French magazine Amstar praised the Amstrad CPC port for being "an excellent conversion of the arcade game of the same name", praising the visual presentation and difficulty level. Amstrad Actions Trenton Webb and Rod Lawton praised the CPC port for its visual presentation and addictive gameplay, though Lawton ultimately remarked that the game was "just another shoot-em-up when all's said and done". Alian of French publication Amstrad Cent Pour Cent commended the overall quality of the CPC port. Joysticks Bó TGV drew comparison with Silkworm when reviewing the CPC port but commended the conversion for its presentation and sound. Tilts Alain Huyghues-Lacour praised the CPC port for being better than the Atari ST iteration, commending the graphics and gameplay but lamented the lack of co-op play.

Zzap!64s Stuart Wynne and Phil King regarded the Commodore 64 port to be not as slick as the Amiga iteration, criticizing the lack of co-op play as well as the visual presentation. Aktueller Software Markts Torsten Blum regarded the C64 port to be disappointing, criticizing the jerky-scrolling background graphics and lack of music during gameplay, however the sprite animations were praised. Your Commodores Ashley Cotter-Cairns gave the C64 port an overall negative outlook, criticizing the sprite flickering indistinct backgrounds, among other issues. Commodore Forces Miles Guttery criticized the preset enemy patterns but regarded the C64 port to be a "fair trigger exercise." The Games Machines Warren Lapworth praised the MS-DOS port for its arcade-accurate visuals and adjustable gameplay options but criticized the sound effects and keyboard controls, stating that "P47's still a jolly little shoot-'em-up."

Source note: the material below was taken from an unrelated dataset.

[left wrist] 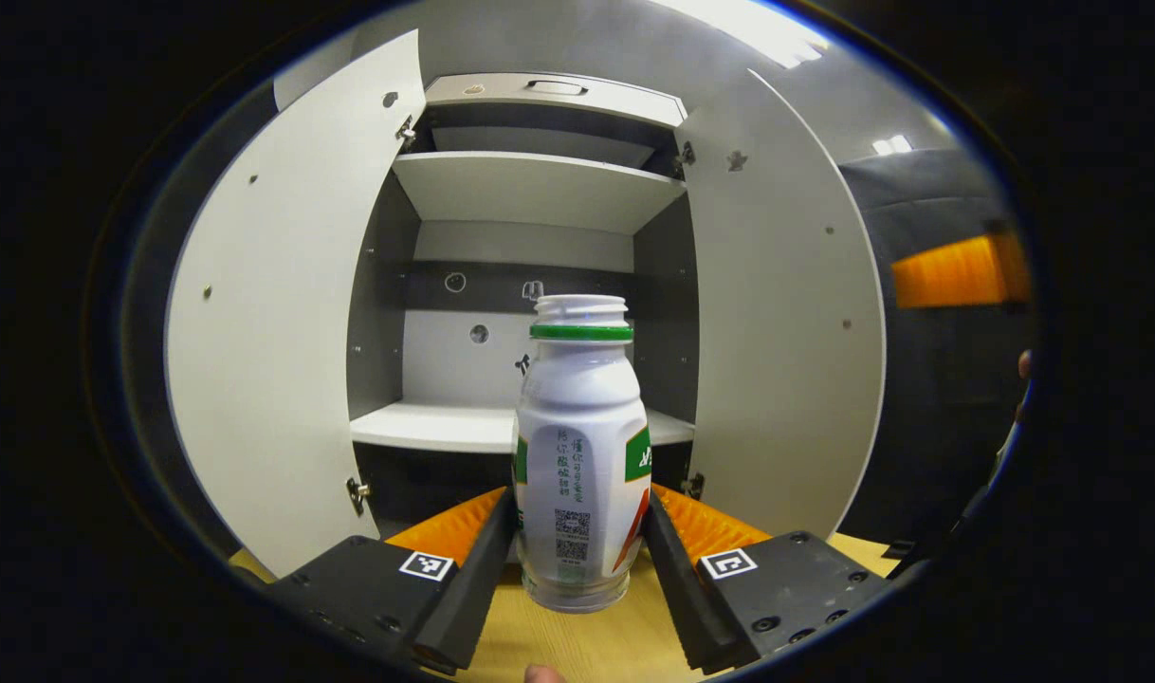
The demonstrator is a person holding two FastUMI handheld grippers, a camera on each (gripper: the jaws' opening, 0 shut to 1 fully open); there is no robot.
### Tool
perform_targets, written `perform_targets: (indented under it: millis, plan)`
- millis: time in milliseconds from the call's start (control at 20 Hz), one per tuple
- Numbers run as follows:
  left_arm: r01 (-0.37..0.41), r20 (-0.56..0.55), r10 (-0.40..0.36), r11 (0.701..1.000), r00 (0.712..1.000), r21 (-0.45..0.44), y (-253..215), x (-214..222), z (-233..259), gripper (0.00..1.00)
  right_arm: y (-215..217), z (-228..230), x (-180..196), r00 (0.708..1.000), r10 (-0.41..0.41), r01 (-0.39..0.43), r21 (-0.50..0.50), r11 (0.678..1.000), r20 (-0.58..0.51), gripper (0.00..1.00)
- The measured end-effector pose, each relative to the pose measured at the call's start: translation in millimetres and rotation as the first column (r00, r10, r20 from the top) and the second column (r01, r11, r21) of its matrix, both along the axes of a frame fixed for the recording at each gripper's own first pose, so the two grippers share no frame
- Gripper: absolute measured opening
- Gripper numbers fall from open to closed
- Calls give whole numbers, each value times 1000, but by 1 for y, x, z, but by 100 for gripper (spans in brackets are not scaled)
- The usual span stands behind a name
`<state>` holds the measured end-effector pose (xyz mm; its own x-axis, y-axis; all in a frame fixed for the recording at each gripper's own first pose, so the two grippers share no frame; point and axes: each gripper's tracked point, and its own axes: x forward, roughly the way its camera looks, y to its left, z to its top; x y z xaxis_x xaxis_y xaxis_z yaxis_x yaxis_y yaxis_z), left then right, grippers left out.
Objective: Grasp the bottle in the cabinet with the left hand and place it on the coaster, then close the right door with the right hand and the left door with the left hand.
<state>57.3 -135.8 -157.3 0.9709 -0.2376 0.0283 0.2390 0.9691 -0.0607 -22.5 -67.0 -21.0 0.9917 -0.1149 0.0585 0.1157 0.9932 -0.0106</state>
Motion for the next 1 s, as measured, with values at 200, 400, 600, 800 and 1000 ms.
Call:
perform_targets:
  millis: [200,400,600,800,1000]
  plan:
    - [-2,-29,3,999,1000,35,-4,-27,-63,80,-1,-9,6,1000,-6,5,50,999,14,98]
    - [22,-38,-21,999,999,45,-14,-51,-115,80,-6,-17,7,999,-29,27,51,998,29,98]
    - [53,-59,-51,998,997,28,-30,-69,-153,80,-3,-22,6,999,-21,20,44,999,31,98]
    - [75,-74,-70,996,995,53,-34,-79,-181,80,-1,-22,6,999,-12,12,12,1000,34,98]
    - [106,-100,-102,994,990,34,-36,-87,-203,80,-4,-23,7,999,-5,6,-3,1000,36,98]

Crashs Mark Caswell and Nick Roberts commended the ZX Spectrum port for its visual presentation, however Caswell stated that "P-47 holds nothing new in the way it plays, but could just give the hardened shoot-'em-up fan a challenge." Sinclair Users Jim Douglas drew comparison with Silkworm but commended the visuals and playability, stating that the Spectrum port is a "clean conversion of an average coin-op. Low on skill but high on kill." Your Sinclairs Robin Candy regarded the Spectrum port to be a traditional horizontal-scrolling shoot 'em up, criticizing the overly detailed backgrounds that leads enemy bullets blend within the scenery, however Candy stated that "P47 may not be R-Type, but it's a perfectly competent and satisfying addition to the Speccy stable of shoot-'em-ups." Spanish magazine MicroHobby praised the Spectrum port for its visuals, controls, sound and replayability.

Review scores
| Publication | Score |
|---|---|
| Aktueller Software Markt | (ST) 8/10 |
| Amiga Action | (AGA) 61% |
| Amiga Format | (AGA) 80% |
| Amiga User International | (AGA) 36% |
| Computer and Video Games | (PCE) 80% (ST) 72% |
| Génération 4 | (ST) 78% |
| Joystick | (ST) 81% (AGA) 84% |
| ST Action | (ST) 64% |
| Tilt | (ST) 15/20 (AGA) 15/20 |
| Zero | (ST) 75/100 |
| Zzap!64 | (AGA) 72% |
| Amiga Joker [de] | (AGA) 58% |
| Amiga Magazin [de] | (AGA) 4,5/12 |
| CU Amiga-64 | (AGA) 75% |
| Datormagazin [sv] | (AGA) 4/10 |
| Micro News [fr] | (ST) 2/4 |
| The One | (ST) 70% |
| Power Play [de] | (ST) 60% |

== Sequel ==
 See main article: P-47 Aces
In 1995, an arcade-only sequel titled P-47 Aces was developed by NMK and published by Jaleco for the Mega System 32 hardware. The sequel has the same concept but has some differences in gameplay such as players having the option to select four different airplanes with their own unique abilities. In Japan, it proved to be a popular arcade game.